Mengapa saya berkata buku ini cukup melelahkan? Karena buku ini bercerita tentang kematian dan sangkut pautnya dengan orang-orang yang ditinggalkan. Bukan kematian yang disebabkan sakit atau tua. Tapi kematian orang-orang muda yang memilih bunuh diri. 

Bersetting tahun 1970an di Jepang, sang tokoh utama, Watanabe menceritakan kembali kisahnya. Ia bertemu kembali kekasih almarhum temannya yang memilih mati bunuh diri di usia 17 tahun. Sekalipun tidak akrab mereka selalu bersama. Berkeliling mengitari Tokyo tanpa tujuan. Hingga sang perempuan, Naoko masuk panti rehabilitasi gangguan jiwa. Ia lantas bertemu Midori, perempuan nyentrik yang selalu berkata seenak dia. Perempuan yang selalu jujur mengatakan apapun yang ia pikirkan dan ia inginkan. Sayangnya, Watanabe bimbang memilih antara Naoko pendiam yang ia cintai ataukah Midori yang mampu membuatnya merasa hidup? 

Novel ini penuh kegalauan. Masing masing karakter memiliki kegalauan yang saling sangkut paut. Watanabe yang mencintai Naoko, Naoka yang tidak bisa lepas dari bayang mendiang pacarnya, serta Midori yang merasa disisihkan oleh Watanabe. 

Tokoh favoritku adalah Midori. Perempuan yang suka blak-blakan namun begitu menderita. Naoko adalah karakter yang cukup membingungkan buatku. Entah ia menyukai Watanabe atau tidak. Ia pun ada akhirnya memilih untuk bunuh diri. Watanabe pun menurutku tokoh yang aneh. Karena diending bukunya ia memilih tidur bersama Reikoh -san yang adalah teman Naoko dan berbeda 19 tahun dengannya. Bagi mereka sex mampu berdiri sendiri sebagai aktivitas biologis yang bisa dilakukan sambil bercanda dan ngobrol macam-macam. 

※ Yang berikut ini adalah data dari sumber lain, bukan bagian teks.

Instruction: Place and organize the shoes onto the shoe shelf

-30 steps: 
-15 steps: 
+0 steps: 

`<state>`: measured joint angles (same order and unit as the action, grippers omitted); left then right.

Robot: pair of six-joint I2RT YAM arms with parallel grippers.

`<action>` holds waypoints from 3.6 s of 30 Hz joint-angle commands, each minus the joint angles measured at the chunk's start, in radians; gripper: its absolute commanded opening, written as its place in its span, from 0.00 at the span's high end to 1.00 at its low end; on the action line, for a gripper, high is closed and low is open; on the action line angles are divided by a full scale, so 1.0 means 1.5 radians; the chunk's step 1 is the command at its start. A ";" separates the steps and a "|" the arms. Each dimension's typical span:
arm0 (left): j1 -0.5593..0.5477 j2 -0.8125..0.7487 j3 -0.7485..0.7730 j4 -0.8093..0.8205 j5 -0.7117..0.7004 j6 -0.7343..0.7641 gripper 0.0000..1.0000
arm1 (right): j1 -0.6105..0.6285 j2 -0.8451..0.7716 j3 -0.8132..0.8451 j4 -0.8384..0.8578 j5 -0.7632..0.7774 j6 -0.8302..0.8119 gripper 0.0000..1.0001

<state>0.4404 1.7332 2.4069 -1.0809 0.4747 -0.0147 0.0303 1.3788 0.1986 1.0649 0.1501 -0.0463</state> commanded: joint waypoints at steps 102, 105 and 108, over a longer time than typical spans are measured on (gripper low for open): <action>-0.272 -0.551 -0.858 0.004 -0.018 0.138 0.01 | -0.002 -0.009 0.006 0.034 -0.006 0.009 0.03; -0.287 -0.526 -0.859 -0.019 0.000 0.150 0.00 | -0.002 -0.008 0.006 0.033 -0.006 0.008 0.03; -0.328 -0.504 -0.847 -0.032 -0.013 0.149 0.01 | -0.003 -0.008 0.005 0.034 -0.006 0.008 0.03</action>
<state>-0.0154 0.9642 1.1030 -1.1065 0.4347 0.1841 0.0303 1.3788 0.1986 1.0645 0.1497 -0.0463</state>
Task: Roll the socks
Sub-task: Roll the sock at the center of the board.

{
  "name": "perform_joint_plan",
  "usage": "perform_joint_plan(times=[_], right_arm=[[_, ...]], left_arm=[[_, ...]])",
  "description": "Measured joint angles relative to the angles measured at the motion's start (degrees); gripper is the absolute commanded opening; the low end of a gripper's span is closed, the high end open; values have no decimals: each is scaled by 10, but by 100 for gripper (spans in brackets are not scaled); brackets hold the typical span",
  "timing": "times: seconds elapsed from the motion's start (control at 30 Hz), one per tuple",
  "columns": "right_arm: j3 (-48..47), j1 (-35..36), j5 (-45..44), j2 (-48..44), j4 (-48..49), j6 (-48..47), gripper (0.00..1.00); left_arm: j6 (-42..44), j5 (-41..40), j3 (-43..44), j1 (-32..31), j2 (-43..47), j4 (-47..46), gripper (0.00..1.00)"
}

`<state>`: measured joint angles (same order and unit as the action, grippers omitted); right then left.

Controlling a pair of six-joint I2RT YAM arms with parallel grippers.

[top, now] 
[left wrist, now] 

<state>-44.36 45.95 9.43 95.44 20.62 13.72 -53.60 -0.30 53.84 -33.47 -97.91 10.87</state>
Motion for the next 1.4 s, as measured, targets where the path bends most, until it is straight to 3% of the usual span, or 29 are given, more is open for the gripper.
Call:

Kematian memang menjadi jalan pintas yang paling cepat untuk melepaskan diri dari belenggu dunia. Kematian cepat atau lambat akan datang. Bisa jadi kematian adalah proses penyembuhan. Haruki Murakami berhasil mengolah cerita kematian dan bunuh diri menjadi sesuatu yang tak perlu dipertanyakan mengapa? Namun diterima sebagai pilihan individu untuk terus hidup. 

Hufftttt, menulis resensi buku ini pun cukup membingungkan buat saya. Sayang sekali saya tidak sempat menonton film Norwegian Wood ini di Netflix. Anyway, mungkin saya harus membaca buku Murakami yang lain untuk lebih paham. 

Baubau, 8 Sept 2013

Comments

  1. Perlu waktu untuk bisa jatuh hati sama karyanya Haruki sensei. :)

    Mungkin bisa dicoba dengan karya pertamanya yang cukup ringan, Dengarlah Nyanyian Angin. :)

    Karyanya Haruki sensei yang beredar di terjemahan Indonesia lain sisanya 1Q84.

    Selamat berkenalan lebih lanjut dengan Haruki Murakami. :)

    ReplyDelete
    Replies
    1. iya. sepertinya saya harus membaca bukunya yang lain biar lebih paham. hehehee

      Delete
  2. Perlu waktu untuk bisa jatuh hati sama karyanya Haruki sensei. :)

    Mungkin bisa dicoba dengan karya pertamanya yang cukup ringan, Dengarlah Nyanyian Angin. :)

    Karyanya Haruki sensei yang beredar di terjemahan Indonesia lain sisanya 1Q84.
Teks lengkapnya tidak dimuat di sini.